Ramadan, the holiest month in the Islamic calendar, began this weekend for the 1.8 billion Muslims around the world. Although many people know this holiday for fasting, it holds great importance for the people that observe.

One of the people that observe is Shaista, one of our Rehabilitation Consultants based in South Queensland. We asked her about her experience and the significance of Ramadan and how she is able to work while observing the Holy Month.


What is Ramadan and how do you observe?

Ramadan is the month where it is believed that the Holy Book (Quran) was revealed to our Prophet Muhammed (peace be upon him). We observe this month by fasting from sunrise to sunset and our purpose is to practice gratitude for all the things we are blessed with, including food, water, shelter, family. We also use this as an opportunity to increase our spirituality and connection with God.

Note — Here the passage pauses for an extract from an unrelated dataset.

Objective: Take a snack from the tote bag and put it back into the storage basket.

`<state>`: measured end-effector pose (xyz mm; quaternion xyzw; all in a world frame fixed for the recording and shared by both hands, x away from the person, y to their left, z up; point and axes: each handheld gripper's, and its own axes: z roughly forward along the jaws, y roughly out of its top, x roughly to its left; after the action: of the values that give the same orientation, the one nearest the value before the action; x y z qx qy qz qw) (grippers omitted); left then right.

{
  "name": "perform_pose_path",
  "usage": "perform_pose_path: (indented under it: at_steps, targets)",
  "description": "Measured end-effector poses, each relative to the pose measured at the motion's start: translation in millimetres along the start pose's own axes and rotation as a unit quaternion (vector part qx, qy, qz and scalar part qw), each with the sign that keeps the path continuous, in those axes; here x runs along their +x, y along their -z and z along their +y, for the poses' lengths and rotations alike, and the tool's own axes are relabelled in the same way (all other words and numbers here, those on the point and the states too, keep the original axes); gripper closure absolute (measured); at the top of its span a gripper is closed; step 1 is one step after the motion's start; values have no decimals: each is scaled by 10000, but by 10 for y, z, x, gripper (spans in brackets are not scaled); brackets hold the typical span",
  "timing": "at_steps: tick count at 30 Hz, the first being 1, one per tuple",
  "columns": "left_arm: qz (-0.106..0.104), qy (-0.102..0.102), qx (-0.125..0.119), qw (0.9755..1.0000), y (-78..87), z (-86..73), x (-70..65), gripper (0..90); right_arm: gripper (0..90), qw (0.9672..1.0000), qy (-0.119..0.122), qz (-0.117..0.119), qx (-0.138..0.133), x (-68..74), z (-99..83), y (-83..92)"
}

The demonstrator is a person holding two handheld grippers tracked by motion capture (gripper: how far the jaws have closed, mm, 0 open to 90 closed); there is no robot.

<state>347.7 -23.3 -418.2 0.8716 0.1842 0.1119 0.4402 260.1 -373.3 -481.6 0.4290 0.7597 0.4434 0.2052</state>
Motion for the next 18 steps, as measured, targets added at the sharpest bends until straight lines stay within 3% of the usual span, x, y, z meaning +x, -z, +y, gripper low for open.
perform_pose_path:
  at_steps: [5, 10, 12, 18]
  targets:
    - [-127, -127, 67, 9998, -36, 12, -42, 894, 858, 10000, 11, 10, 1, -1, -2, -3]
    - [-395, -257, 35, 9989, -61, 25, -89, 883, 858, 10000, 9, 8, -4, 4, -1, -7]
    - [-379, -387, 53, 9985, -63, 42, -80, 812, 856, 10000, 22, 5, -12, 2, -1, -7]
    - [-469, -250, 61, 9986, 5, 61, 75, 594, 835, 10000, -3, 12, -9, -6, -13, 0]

After 30 days of fasting, Muslims celebrate the end of Ramadan with a celebration called Eid which also marked by the sighting of the new moon. To me, Eid is a bit like Christmas, as you get to dress up and exchange gifts while enjoying feasting with your family!

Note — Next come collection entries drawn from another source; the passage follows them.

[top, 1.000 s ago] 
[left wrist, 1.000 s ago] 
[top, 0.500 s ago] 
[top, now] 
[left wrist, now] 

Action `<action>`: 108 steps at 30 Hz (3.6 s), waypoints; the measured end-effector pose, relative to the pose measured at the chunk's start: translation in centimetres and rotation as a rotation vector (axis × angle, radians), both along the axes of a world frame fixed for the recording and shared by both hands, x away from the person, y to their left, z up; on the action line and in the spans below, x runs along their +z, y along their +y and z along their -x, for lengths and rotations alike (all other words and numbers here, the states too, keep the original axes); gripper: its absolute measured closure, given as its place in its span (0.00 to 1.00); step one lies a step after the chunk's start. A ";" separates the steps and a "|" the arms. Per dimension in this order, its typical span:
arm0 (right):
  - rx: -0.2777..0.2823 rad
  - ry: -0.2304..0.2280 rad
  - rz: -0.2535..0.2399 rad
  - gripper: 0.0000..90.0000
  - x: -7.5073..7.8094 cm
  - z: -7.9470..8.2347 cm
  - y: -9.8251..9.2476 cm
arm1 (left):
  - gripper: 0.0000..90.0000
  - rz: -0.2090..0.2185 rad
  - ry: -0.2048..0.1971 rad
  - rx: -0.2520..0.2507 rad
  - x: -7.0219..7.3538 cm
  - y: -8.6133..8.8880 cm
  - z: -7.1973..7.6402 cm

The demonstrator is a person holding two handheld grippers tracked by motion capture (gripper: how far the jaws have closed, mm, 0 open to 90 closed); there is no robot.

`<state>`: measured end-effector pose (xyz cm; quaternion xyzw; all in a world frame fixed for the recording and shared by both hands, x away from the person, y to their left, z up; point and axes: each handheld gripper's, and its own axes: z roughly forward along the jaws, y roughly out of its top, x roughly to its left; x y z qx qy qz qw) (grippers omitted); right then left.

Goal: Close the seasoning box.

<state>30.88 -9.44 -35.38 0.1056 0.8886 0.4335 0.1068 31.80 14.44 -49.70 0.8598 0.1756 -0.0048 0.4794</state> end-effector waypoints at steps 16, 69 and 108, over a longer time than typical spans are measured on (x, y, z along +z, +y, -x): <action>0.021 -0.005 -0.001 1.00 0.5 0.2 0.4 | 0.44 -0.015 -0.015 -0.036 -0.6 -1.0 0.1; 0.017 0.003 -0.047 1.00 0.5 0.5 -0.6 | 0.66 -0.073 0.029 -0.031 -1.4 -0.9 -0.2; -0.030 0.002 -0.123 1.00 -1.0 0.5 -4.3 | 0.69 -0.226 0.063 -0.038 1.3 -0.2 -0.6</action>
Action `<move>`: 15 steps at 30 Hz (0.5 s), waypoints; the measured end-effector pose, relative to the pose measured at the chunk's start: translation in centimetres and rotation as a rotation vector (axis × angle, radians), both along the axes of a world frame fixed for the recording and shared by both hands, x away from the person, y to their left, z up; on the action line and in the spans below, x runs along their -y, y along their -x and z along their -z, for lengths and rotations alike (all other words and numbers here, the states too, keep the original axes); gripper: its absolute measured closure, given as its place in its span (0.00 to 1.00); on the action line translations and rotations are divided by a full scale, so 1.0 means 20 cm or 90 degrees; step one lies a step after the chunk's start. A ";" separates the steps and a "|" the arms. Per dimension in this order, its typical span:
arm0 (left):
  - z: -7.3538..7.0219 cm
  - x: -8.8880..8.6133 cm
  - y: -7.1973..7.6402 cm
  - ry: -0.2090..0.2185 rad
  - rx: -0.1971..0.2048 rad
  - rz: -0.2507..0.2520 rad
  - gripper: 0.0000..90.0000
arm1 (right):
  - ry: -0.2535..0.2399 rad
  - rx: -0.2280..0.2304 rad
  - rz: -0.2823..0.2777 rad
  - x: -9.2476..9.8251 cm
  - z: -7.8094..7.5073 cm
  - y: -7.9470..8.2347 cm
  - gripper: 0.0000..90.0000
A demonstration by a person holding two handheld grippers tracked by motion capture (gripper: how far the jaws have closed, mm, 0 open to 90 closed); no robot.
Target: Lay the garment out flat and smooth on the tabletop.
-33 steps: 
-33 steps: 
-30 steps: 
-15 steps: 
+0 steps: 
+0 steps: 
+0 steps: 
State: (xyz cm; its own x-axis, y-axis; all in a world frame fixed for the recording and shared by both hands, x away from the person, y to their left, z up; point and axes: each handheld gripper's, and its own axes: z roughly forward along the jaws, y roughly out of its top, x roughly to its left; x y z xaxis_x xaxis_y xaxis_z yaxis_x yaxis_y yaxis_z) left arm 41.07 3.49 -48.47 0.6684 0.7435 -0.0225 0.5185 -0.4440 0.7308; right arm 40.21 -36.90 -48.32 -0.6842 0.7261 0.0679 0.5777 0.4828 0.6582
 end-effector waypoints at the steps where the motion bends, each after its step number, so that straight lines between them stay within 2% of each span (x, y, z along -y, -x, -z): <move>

How do you adjust services during Ramadan to Muslim clients?

As a Muslim, I am understanding of my Muslim clients during this time. In order to be considerate to their fasting, I always ensure that appointments are scheduled in neutral spaces and environments. This would mean not meeting at a café or restaurant environment. As part of fasting, some people experience changes in moods, so being considerate that they may not have as much energy and may be less engaged than usual is important. I also avoid late afternoon appointments and calls.

I think the key to delivering great services during Ramadan to Muslim clients is for providers and consultants to be patient.


How can employers be supportive to Muslim employees in Ramadan?

Having respect for those who observe Ramadan is important as an employer to show that you value your staff. With Rehab Management, I am offered flexible working hours and increased working from home options to observe. Some other ways Rehab Management has accommodated to my needs during Ramadan include:

  • Acknowledging that longer breaks may be required to allow for prayers to be performed
  • Acknowledging that our annual leave requests may be given with shorter notice as we usually cannot plan the start and end of Ramadan
  • Having meetings with line managers to open the conversation and increase understanding around what is required
  • Avoiding invites to social events/party events


Some other ways employers can be empathetic in this time is to ask questions. Although it’s common to receive the ‘Not even water?’ comment, we are more than happy to answer any questions you have, and would love to share our knowledge and experiences with anyone who would like to know.